Claim of Berg v. Great Lakes Dredge & Dock Co.

Cochrane, J.:

The facts in this case as found by the Commission are as follows: “On April 22, 1915, the day when Albert Berg received the ' injuries which resulted in his death, he was employed as a craneman on a dredge located in the Hudson ■ River, at Troy, New York, which dredge was owned and operated by the Great Lakes Dredge & Dock Company, a corporation engaged in the business of dredging the Hudson River at that place. The dredge worked continuously twenty-four hours a day, and Berg and another craneman usually worked on twelve-hour shifts. Under his contract of employment, Berg was furnished living quarters on the dredge and did live there. The employer furnished a boat to take the men to and from the dredge and from the shore. During the afternoon of April 21st, 1915, Berg obtained permission from the man in charge of the dredge to go ashore to have a check cashed, and went ashore in the company’s boat. At about 4 o’clock in the morning of April 22nd, Berg hailed the dredge from the dock along the shore, which was the customary place for the men to come to take the boat out to the dredge. A boat was sent from the dredge to the shore, but the person rowing the boat failed to find Berg and started to return to the dredge, when a call was again heard from the dock, and the boat returned to the dock. The man rowing the boat then noticed Berg in the water going under a drillboat, which was located near by, and a tug of the employer attempted to rescue him without avail. Bérg was drowned and his body was recovered from the river two days later at about a mile downstream.”
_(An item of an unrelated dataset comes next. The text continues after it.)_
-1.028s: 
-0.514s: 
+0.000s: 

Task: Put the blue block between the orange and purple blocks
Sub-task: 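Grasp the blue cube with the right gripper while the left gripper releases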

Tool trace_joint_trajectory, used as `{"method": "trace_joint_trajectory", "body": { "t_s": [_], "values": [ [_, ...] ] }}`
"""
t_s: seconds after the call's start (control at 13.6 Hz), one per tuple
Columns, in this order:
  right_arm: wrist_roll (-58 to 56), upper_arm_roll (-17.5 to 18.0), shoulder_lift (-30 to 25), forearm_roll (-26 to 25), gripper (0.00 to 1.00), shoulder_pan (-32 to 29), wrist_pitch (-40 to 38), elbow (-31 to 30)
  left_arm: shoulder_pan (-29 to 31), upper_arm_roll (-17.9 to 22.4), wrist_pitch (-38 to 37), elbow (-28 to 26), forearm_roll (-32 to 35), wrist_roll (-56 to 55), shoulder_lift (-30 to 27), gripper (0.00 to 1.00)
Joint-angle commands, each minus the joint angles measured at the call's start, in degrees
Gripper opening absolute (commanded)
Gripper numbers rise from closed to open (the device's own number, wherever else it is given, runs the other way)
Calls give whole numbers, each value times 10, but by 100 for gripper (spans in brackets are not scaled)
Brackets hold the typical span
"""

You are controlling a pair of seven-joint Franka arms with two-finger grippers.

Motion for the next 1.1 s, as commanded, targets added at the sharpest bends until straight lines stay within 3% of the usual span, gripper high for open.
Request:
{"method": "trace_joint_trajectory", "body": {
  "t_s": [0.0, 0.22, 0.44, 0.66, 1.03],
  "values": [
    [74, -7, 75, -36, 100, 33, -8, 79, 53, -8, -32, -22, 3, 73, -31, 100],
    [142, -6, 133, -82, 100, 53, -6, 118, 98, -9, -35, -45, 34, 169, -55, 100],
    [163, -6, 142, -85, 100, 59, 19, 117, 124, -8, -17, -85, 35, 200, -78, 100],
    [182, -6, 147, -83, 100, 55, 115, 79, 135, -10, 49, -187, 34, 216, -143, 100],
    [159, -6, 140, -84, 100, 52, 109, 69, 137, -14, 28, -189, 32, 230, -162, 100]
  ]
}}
*84It further appears by the uncontradicted testimony pf disinterested witnesses that Berg was intoxicated. -He had been spending the night in a saloon in Troy from about eight-thirty o’clock in the evening until three-thirty o’clock in the morning or half an hour before he fell in the river. The last person who saw him before the accident, so far as the evidence discloses, states that he was then at the corner of River and State streets, and in the language of the witness, “staggering drunk,” just having left the saloon where he had been since early in the previous evening. But the Commission has found that the accident was not occasioned solely by the intoxication of the injured employee while on duty.”
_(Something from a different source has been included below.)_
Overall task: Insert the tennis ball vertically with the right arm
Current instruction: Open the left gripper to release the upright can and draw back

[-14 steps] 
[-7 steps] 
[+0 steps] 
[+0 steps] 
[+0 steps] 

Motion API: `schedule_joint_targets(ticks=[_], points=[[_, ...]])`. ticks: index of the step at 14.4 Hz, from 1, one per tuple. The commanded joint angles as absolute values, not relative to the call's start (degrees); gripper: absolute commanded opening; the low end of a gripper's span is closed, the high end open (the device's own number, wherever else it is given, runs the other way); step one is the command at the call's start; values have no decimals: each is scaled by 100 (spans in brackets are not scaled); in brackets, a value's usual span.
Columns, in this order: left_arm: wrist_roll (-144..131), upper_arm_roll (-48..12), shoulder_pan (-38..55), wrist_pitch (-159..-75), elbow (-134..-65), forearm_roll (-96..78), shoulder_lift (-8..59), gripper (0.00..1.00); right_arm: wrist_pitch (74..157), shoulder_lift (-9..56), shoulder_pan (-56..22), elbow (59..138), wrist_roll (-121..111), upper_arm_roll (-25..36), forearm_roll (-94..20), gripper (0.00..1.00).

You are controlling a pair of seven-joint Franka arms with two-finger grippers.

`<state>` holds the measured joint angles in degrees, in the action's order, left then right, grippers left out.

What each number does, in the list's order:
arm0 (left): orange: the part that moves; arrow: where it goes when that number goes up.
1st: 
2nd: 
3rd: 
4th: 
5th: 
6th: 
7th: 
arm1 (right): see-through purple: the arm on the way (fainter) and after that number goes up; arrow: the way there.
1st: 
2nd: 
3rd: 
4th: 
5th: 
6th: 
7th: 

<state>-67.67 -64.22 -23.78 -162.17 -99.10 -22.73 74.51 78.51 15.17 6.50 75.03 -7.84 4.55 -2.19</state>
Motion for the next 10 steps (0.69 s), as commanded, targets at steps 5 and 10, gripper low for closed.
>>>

We think, however, that the injury did not arise out of and in the course of the employment of the deceased (Workmen’s Compensation Law, § 10), and that the facts as found by the Commission and the uncontradicted evidence conclusively overcome the presumption created by section 21 of the Workmen’s Compensation Law (Consol. Laws, chap. 67; Laws of 1914, chap. 41), that the claim comes within the provisions of that law. Berg went ashore on the previous evening entirely for purposes of his own. ¡No duty to his employer required him to leave the dredge or to remain away therefrom. His only business was to have a check cashed for himself, and the evidence is clear and undisputed that he passed the greater part of the night in personal amusement and entertainment. If he had fallen over-hoard from the boat which was conveying him from the dock to the dredge a different question would be presented. But he fell from the dock when there was no boat present, and he was consequently not even attempting to get aboard the boat of his employer which was used to convey the workmen from the dock to the dredge. The dock or place where he fell into the water was not owned or controlled by the employer. In no sense, therefore, had Berg reached the premises of his employer. The case is no different in principle from what it would be if Berg had received an injury in the streets of the city on his way to the river just before he fell therein. It does not change the case that he lived on the dredge. The controlling fact is that he had been ashore solely for purposes of his own and lost his life before he returned to his place of employment or to the premises of *85his employer and before he had gained access to the boat which was to carry him from the dock "to the dredge.

This case is essentially different from the English case of Moore v. Manchester Liners (3 B. W. C. C. 527), relied on by the learned Attorney-General. In that case a seaman went ashore for the purpose of obtaining for himself necessaries not provided by the owners of the ship. On returning to the ship he fell from a ladder which was the only means of access from the dock to the ship. It was held by the House of Lords that the accident arose out of and in the course of his employment. The present case would be more analogous if Berg had fallen from the small boat used by his employer to give him access from the dock to the dredge. But, as we have seen, that boat was not present and he was not, therefore, even attempting to get aboard the same. Furthermore in the case cited the employment of the injured workman was continuous and not intermittent and he was deemed in a certain sense to have been about his master’s business in obtaining for himself necessary articles not provided by his employers. In the present case Berg’s service was intermittent and would not begin until six o’clock in the morning and in no proper sense can it be considered that he was promoting or accomplishing his master’s business while he was ashore.

The award should be reversed and the proceeding remitted to the Commission for further action.

All concurred.

Award reversed and matter remitted to the Commission for further action.